Blocking and evasion isnt about not getting hit period, its about not getting hit effectively. Taking a front two knuckle on the snout and having it break is bad, instinctively drooping your chin and taking that shot on the forehead is better, being aware and blocking that shot is even better, being totaly aware and avoiding that situation is best.

Im rambling now...lol 

Be safe.

Mike


----------



## James Kovacich (Nov 22, 2004)

Straight blastin' in a crowd and in the bleachers. Slip the predominant right hand and take the body down (although it is the last place to be in a melee, I train to take down while staying on my feet). Theres no winning that kind of situation.

The first thing I did think of when seeing the melee was what the straight blast gym calls the "crazy monkey." I'll find a clip and post it. They call it fighting, I call it a decent way of covering up and recovering while being overwhelmed or just plain attcked by someone who is faster than myself.


----------



## KenpoDave (Nov 22, 2004)

BallistikMike said:
			
		

> This is why the "street fighter" is such a dangerous opponent. He has been in many real world confrontations, he has used that "sucker punch" countless times to great effect, he is also used to getting hit by the shots you saw on that video.



What is a streetfighter?  ALL the real fights I have seen have resembled this NBA video.  Which is beginning to lead me to the conclusion that most people who get in fights in real life look just like this.  Probably worse, these were well trained, well conditioned elite professional athletes.  Lots of flailing, no real damage to anyone.  Self defense trainers will tell you that even well trained martial artists look like this when the adrenaline dump ensues.

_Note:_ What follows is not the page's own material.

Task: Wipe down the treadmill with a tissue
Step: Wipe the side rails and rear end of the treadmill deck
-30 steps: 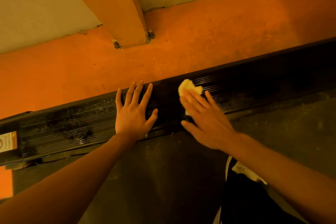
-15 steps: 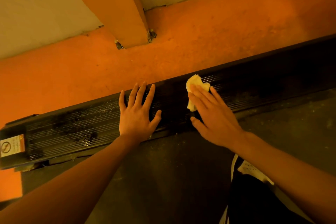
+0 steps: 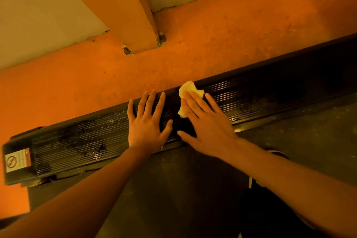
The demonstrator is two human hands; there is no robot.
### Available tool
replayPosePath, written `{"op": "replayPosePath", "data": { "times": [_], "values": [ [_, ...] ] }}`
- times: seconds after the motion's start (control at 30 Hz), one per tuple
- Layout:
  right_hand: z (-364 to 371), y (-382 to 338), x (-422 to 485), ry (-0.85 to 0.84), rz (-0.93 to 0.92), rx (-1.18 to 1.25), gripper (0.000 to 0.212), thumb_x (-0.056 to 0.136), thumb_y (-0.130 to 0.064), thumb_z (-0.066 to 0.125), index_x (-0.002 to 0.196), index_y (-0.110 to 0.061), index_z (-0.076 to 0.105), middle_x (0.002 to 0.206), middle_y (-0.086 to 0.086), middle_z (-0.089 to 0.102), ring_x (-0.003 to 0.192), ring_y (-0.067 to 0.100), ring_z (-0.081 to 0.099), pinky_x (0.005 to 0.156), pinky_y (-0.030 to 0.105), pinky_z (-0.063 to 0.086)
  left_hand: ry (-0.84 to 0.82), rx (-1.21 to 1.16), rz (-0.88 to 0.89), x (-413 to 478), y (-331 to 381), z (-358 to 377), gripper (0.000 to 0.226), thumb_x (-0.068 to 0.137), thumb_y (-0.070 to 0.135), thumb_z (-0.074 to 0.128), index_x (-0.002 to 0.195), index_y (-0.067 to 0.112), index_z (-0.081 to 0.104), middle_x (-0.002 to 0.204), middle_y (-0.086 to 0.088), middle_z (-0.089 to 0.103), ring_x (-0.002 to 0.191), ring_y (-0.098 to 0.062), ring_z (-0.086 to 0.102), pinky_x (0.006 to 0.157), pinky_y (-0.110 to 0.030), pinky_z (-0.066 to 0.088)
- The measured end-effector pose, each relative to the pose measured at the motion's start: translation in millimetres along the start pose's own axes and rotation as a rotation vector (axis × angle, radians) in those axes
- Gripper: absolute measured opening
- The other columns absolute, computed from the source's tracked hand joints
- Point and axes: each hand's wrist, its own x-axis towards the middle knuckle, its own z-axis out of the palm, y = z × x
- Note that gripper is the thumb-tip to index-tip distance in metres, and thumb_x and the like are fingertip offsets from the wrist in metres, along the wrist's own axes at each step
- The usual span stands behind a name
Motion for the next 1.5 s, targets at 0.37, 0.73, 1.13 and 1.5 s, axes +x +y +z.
{"op": "replayPosePath", "data": {
  "times": [0.37,0.73,1.13,1.5],
  "values": [
    [-13.6,84.3,-27.3,0.048,0.39,0.052,0.101,0.098,-0.077,0.014,0.163,0.0,0.015,0.172,0.02,0.01,0.16,0.033,0.006,0.13,0.051,0.007,-0.003,-0.002,-0.003,-1.0,-0.7,0.1,0.077,0.101,0.062,0.031,0.166,0.023,0.017,0.171,-0.008,0.02,0.159,-0.029,0.013,0.124,-0.065,0.007],
    [6.8,12.9,-41.6,-0.053,-0.047,-0.009,0.095,0.099,-0.077,0.008,0.165,-0.009,0.009,0.173,0.01,-0.002,0.16,0.024,-0.009,0.129,0.049,0.008,0.02,-0.018,0.002,-0.4,-0.7,-2.1,0.076,0.1,0.061,0.032,0.165,0.022,0.022,0.17,-0.009,0.025,0.158,-0.03,0.018,0.123,-0.064,0.011],
    [-5.7,44.9,-51.6,-0.001,0.368,0.114,0.099,0.097,-0.079,0.005,0.165,-0.006,0.01,0.173,0.016,0.003,0.16,0.031,-0.005,0.129,0.054,0.003,0.008,-0.033,-0.002,-1.3,-1.3,-1.7,0.075,0.101,0.061,0.03,0.166,0.024,0.019,0.17,-0.008,0.023,0.159,-0.029,0.016,0.124,-0.064,0.009],
    [1.6,84.5,-117.0,-0.113,0.312,0.038,0.097,0.095,-0.081,-0.002,0.166,-0.014,0.005,0.174,0.007,-0.003,0.16,0.023,-0.007,0.129,0.055,0.005,0.03,-0.05,-0.001,-0.6,-2.4,-0.3,0.074,0.101,0.06,0.031,0.166,0.025,0.02,0.17,-0.007,0.024,0.158,-0.029,0.018,0.124,-0.062,0.01]
  ]
}}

I think overall it has less to do with what you have trained than how you have trained.  These guys could obviously not access their motor skills under the adrenaline rush of the fight.  BASICS are no good if your brain and body cannot access the skills when they are needed.


----------



## BallistikMike (Nov 22, 2004)

KenpoDave said:
			
		

> What is a streetfighter? ALL the real fights I have seen have resembled this NBA video. Which is beginning to lead me to the conclusion that most people who get in fights in real life look just like this. Probably worse, these were well trained, well conditioned elite professional athletes. Lots of flailing, no real damage to anyone. Self defense trainers will tell you that even well trained martial artists look like this when the adrenaline dump ensues.
> 
> I think overall it has less to do with what you have trained than how you have trained. These guys could obviously not access their motor skills under the adrenaline rush of the fight. BASICS are no good if your brain and body cannot access the skills when they are needed.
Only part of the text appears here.